(Entries taken from a collection)
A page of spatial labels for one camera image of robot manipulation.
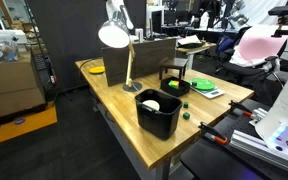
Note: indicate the black keyboard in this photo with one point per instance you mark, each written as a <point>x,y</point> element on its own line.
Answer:
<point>40,62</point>

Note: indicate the green plastic plate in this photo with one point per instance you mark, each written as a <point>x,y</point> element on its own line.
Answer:
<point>204,84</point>

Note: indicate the purple disc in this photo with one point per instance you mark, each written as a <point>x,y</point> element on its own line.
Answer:
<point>19,120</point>

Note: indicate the black drawer tray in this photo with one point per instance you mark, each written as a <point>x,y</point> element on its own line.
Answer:
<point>175,92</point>

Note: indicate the orange floor mat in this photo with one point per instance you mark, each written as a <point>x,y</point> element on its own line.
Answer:
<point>34,124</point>

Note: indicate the yellow cube block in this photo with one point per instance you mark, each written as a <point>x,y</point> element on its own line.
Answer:
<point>174,84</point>

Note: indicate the dark wood board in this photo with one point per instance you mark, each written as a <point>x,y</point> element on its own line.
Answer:
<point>150,56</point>

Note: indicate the black perforated mounting table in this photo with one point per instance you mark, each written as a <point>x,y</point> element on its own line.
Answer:
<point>210,160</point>

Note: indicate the white wooden desk lamp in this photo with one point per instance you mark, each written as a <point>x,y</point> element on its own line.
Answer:
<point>114,33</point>

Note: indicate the black camera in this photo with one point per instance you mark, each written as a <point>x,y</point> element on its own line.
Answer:
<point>283,10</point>

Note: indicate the white kitchen scale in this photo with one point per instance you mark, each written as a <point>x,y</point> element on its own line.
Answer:
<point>213,93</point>

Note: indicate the black trash bin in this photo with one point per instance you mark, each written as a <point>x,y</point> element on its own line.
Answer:
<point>159,125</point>

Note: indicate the clear plastic storage bin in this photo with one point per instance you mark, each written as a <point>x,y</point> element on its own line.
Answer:
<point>0,50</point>

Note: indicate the black partition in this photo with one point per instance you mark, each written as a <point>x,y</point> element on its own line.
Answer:
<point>70,40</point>

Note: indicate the small green cube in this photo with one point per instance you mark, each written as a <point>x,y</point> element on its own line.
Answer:
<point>186,115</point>
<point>185,104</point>

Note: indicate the long aluminium rail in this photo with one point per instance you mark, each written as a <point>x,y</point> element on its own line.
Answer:
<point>250,141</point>

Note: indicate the white paper stack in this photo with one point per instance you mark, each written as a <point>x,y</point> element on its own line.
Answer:
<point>189,40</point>

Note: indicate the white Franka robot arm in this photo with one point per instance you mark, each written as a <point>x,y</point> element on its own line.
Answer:
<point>287,110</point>

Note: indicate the black office chair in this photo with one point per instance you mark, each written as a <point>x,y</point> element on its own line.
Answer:
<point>240,68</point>

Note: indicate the yellow disc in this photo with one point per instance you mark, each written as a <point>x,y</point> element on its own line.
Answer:
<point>97,70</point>

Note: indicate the blue backpack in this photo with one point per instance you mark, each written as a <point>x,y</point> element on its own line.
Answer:
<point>224,44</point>

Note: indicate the white disc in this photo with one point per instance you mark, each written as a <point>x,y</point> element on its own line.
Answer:
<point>151,104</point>

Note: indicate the short aluminium rail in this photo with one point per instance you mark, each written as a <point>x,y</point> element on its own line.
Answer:
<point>259,115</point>

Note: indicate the brown cardboard box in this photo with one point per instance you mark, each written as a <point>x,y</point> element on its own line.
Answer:
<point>14,105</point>
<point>10,75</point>

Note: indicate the pink cloth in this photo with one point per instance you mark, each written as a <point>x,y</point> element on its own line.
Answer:
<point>257,45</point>

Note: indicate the small dark wooden stool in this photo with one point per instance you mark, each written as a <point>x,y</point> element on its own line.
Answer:
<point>174,62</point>

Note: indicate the black computer monitor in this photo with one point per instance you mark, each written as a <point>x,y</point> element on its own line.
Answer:
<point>156,21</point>

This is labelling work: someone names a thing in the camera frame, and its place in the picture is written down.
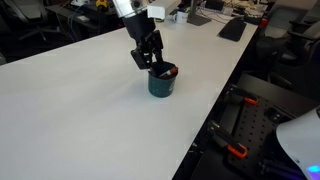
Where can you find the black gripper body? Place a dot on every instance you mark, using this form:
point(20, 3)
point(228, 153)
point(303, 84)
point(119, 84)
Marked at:
point(140, 28)

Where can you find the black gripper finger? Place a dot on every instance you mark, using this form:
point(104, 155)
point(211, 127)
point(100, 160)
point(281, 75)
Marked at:
point(141, 60)
point(158, 46)

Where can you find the red dry erase marker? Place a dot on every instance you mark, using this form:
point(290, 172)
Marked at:
point(172, 70)

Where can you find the dark blue enamel mug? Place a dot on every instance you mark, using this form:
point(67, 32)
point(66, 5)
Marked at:
point(161, 88)

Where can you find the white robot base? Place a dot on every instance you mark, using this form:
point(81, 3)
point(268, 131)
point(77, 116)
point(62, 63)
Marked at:
point(300, 140)

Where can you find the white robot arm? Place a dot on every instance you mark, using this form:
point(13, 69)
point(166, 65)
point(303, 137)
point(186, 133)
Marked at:
point(128, 6)

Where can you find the white ceramic mug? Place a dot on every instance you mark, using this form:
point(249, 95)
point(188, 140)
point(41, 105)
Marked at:
point(181, 17)

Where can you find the yellow tool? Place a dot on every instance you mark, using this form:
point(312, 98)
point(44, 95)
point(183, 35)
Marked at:
point(102, 3)

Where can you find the grey monitor stand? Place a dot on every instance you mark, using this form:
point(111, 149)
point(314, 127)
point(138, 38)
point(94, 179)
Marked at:
point(198, 18)

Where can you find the black keyboard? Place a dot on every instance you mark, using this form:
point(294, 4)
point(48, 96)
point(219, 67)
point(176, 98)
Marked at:
point(233, 30)

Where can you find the grey office chair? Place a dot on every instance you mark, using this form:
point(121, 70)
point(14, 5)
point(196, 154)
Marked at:
point(30, 10)

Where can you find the black office chair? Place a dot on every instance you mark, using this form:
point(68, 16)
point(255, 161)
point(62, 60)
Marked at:
point(283, 50)

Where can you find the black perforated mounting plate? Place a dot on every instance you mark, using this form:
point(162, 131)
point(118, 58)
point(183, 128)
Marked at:
point(256, 130)

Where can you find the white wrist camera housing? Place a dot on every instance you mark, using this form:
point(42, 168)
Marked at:
point(156, 11)

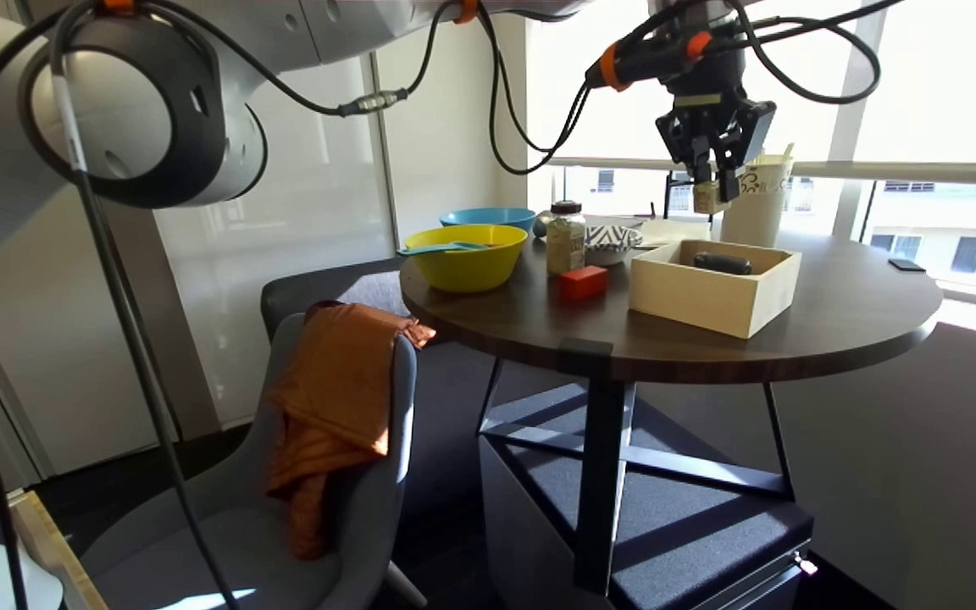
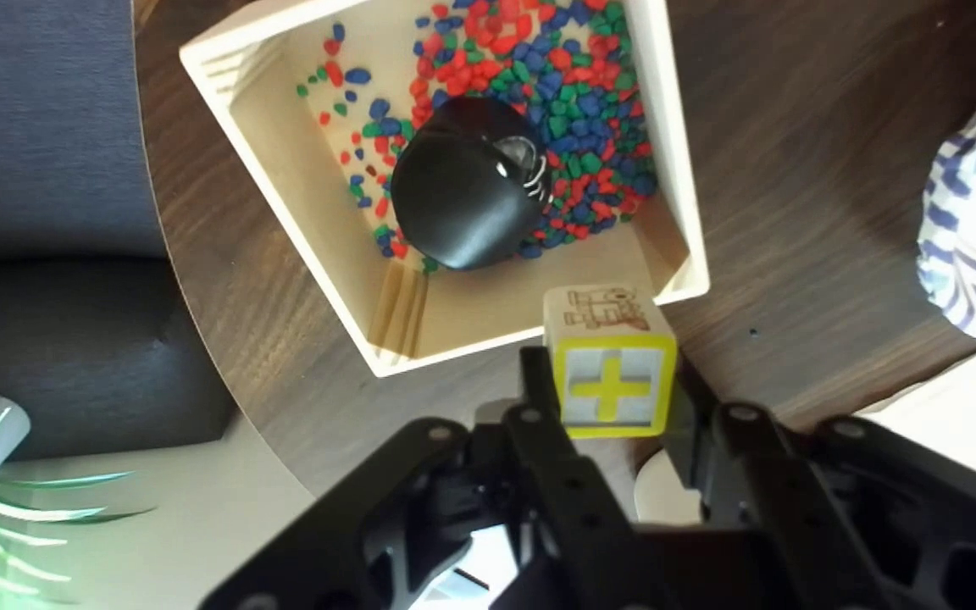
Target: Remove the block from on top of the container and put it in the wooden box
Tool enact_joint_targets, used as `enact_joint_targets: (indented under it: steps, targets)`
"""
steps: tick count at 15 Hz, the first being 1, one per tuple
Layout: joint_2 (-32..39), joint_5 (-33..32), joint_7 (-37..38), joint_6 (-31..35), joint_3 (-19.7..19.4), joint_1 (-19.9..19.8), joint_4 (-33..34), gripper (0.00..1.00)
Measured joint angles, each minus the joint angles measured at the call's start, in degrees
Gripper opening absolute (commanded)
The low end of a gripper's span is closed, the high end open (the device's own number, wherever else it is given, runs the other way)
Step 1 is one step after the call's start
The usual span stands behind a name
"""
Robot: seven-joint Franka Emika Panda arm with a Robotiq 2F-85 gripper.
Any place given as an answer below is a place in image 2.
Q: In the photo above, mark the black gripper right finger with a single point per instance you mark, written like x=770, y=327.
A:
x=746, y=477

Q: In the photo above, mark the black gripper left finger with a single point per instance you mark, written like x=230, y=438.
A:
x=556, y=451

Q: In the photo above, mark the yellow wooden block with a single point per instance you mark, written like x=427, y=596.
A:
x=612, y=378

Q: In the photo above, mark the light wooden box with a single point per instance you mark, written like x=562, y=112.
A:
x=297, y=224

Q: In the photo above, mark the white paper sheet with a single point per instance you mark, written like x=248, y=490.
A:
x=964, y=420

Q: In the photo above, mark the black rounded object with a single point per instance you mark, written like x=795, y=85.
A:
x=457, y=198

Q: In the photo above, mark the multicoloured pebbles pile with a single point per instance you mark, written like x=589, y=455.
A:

◆ WHAT TO DO: Except for the pictures, set down each line of the records exactly as it appears.

◆ EXERCISE RESULT:
A page of spatial labels for one camera image of robot manipulation.
Note: indicate the black keyboard in this photo with one point per instance you mark, each written as a <point>x,y</point> element on its own line.
Answer:
<point>40,62</point>

Note: indicate the green plastic plate in this photo with one point per instance you mark, each written as a <point>x,y</point> element on its own line.
Answer:
<point>204,84</point>

Note: indicate the purple disc in this photo with one point per instance you mark, each written as a <point>x,y</point> element on its own line.
Answer:
<point>19,120</point>

Note: indicate the black drawer tray in this photo with one point per instance you mark, each written as a <point>x,y</point> element on its own line.
Answer:
<point>175,92</point>

Note: indicate the orange floor mat in this photo with one point per instance you mark, each written as a <point>x,y</point> element on its own line.
Answer:
<point>34,124</point>

Note: indicate the yellow cube block in this photo with one point per instance you mark, each written as a <point>x,y</point> element on its own line.
Answer:
<point>174,84</point>

Note: indicate the dark wood board in this photo with one point per instance you mark, each written as a <point>x,y</point> element on its own line.
Answer:
<point>150,56</point>

Note: indicate the black perforated mounting table in this photo with one point per instance you mark, each written as a <point>x,y</point> element on its own line.
Answer:
<point>210,160</point>

Note: indicate the white wooden desk lamp in this photo with one point per instance you mark, each written as a <point>x,y</point> element on its own line.
Answer:
<point>114,33</point>

Note: indicate the black camera in this photo with one point per instance you mark, each written as a <point>x,y</point> element on its own line.
Answer:
<point>283,10</point>

Note: indicate the white kitchen scale in this photo with one point per instance you mark, each written as a <point>x,y</point> element on its own line.
Answer:
<point>213,93</point>

Note: indicate the black trash bin in this photo with one point per instance you mark, each written as a <point>x,y</point> element on its own line.
Answer:
<point>159,125</point>

Note: indicate the clear plastic storage bin in this photo with one point per instance you mark, each written as a <point>x,y</point> element on its own line.
Answer:
<point>0,50</point>

Note: indicate the black partition in this photo with one point per instance you mark, each written as a <point>x,y</point> element on its own line.
Answer:
<point>70,40</point>

Note: indicate the small green cube in this photo with one point per instance you mark, each written as a <point>x,y</point> element on its own line.
Answer:
<point>186,115</point>
<point>185,104</point>

Note: indicate the long aluminium rail in this photo with one point per instance you mark, each written as a <point>x,y</point> element on its own line.
Answer:
<point>250,141</point>

Note: indicate the white paper stack in this photo with one point per instance you mark, each written as a <point>x,y</point> element on its own line.
Answer:
<point>189,40</point>

Note: indicate the white Franka robot arm in this photo with one point per instance you mark, each written as a <point>x,y</point> element on its own line.
Answer:
<point>287,110</point>

Note: indicate the black office chair in this photo with one point per instance you mark, each written as a <point>x,y</point> element on its own line.
Answer:
<point>240,68</point>

Note: indicate the yellow disc in this photo with one point per instance you mark, each written as a <point>x,y</point> element on its own line.
Answer:
<point>97,70</point>

Note: indicate the blue backpack in this photo with one point per instance you mark, each written as a <point>x,y</point> element on its own line.
Answer:
<point>224,44</point>

Note: indicate the white disc in this photo with one point per instance you mark, each written as a <point>x,y</point> element on its own line.
Answer:
<point>151,104</point>

Note: indicate the short aluminium rail in this photo with one point per instance you mark, each written as a <point>x,y</point> element on its own line.
Answer:
<point>259,115</point>

Note: indicate the brown cardboard box in this photo with one point per instance you mark, each written as a <point>x,y</point> element on its own line.
Answer:
<point>14,105</point>
<point>10,75</point>

Note: indicate the pink cloth in this photo with one point per instance you mark, each written as a <point>x,y</point> element on its own line.
Answer:
<point>257,45</point>

Note: indicate the small dark wooden stool in this photo with one point per instance you mark, each written as a <point>x,y</point> element on its own line.
Answer:
<point>174,62</point>

Note: indicate the black computer monitor in this photo with one point per instance you mark, each written as a <point>x,y</point> element on its own line.
Answer:
<point>156,21</point>

This is labelling work: someone names a thing in the camera frame, and its place in the picture is written down.
Where can you find the black gripper body? Place a dot on every instance you mark, using this form:
point(20, 3)
point(228, 153)
point(303, 84)
point(119, 84)
Marked at:
point(140, 28)

Where can you find the black gripper finger? Place a dot on every instance you mark, using this form:
point(104, 155)
point(211, 127)
point(100, 160)
point(281, 75)
Marked at:
point(141, 60)
point(158, 46)

Where can you find the red dry erase marker? Place a dot on every instance you mark, using this form:
point(290, 172)
Marked at:
point(172, 70)

Where can you find the dark blue enamel mug? Place a dot on every instance you mark, using this form:
point(67, 32)
point(66, 5)
Marked at:
point(161, 88)

Where can you find the white robot base? Place a dot on every instance you mark, using this form:
point(81, 3)
point(268, 131)
point(77, 116)
point(62, 63)
Marked at:
point(300, 140)

Where can you find the white robot arm? Place a dot on every instance you mark, using this form:
point(13, 69)
point(166, 65)
point(303, 137)
point(186, 133)
Marked at:
point(128, 6)

Where can you find the white ceramic mug? Place a dot on every instance you mark, using this form:
point(249, 95)
point(188, 140)
point(41, 105)
Marked at:
point(181, 17)

Where can you find the yellow tool? Place a dot on every instance you mark, using this form:
point(312, 98)
point(44, 95)
point(183, 35)
Marked at:
point(102, 3)

Where can you find the grey monitor stand? Place a dot on every instance you mark, using this form:
point(111, 149)
point(314, 127)
point(138, 38)
point(94, 179)
Marked at:
point(198, 18)

Where can you find the black keyboard? Place a dot on every instance you mark, using this form:
point(294, 4)
point(48, 96)
point(219, 67)
point(176, 98)
Marked at:
point(233, 30)

Where can you find the grey office chair? Place a dot on every instance you mark, using this form:
point(121, 70)
point(14, 5)
point(196, 154)
Marked at:
point(30, 10)

Where can you find the black office chair? Place a dot on every instance you mark, using this form:
point(68, 16)
point(255, 161)
point(62, 60)
Marked at:
point(283, 50)

Where can you find the black perforated mounting plate? Place a dot on every instance you mark, using this form:
point(162, 131)
point(118, 58)
point(183, 128)
Marked at:
point(256, 130)

Where can you find the white wrist camera housing? Place a dot on every instance you mark, using this form:
point(42, 168)
Marked at:
point(156, 11)

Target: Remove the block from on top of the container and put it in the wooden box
Tool enact_joint_targets, used as `enact_joint_targets: (indented under it: steps, targets)`
"""
steps: tick count at 15 Hz, the first being 1, one per tuple
Layout: joint_2 (-32..39), joint_5 (-33..32), joint_7 (-37..38), joint_6 (-31..35), joint_3 (-19.7..19.4), joint_1 (-19.9..19.8), joint_4 (-33..34), gripper (0.00..1.00)
Measured joint angles, each minus the joint angles measured at the call's start, in degrees
Gripper opening absolute (commanded)
The low end of a gripper's span is closed, the high end open (the device's own number, wherever else it is given, runs the other way)
Step 1 is one step after the call's start
The usual span stands behind a name
"""
Robot: seven-joint Franka Emika Panda arm with a Robotiq 2F-85 gripper.
Any place given as an answer below is a place in image 2.
Q: In the photo above, mark the black gripper right finger with a single point per instance you mark, written like x=770, y=327.
A:
x=746, y=477

Q: In the photo above, mark the black gripper left finger with a single point per instance you mark, written like x=230, y=438.
A:
x=556, y=451

Q: In the photo above, mark the yellow wooden block with a single point per instance you mark, written like x=427, y=596.
A:
x=612, y=378

Q: In the photo above, mark the light wooden box with a single point per instance you mark, written like x=562, y=112.
A:
x=297, y=224

Q: In the photo above, mark the white paper sheet with a single point per instance you mark, written like x=248, y=490.
A:
x=964, y=420

Q: In the photo above, mark the black rounded object with a single point per instance you mark, written like x=795, y=85.
A:
x=457, y=198

Q: In the photo above, mark the multicoloured pebbles pile with a single point per instance you mark, written like x=589, y=455.
A:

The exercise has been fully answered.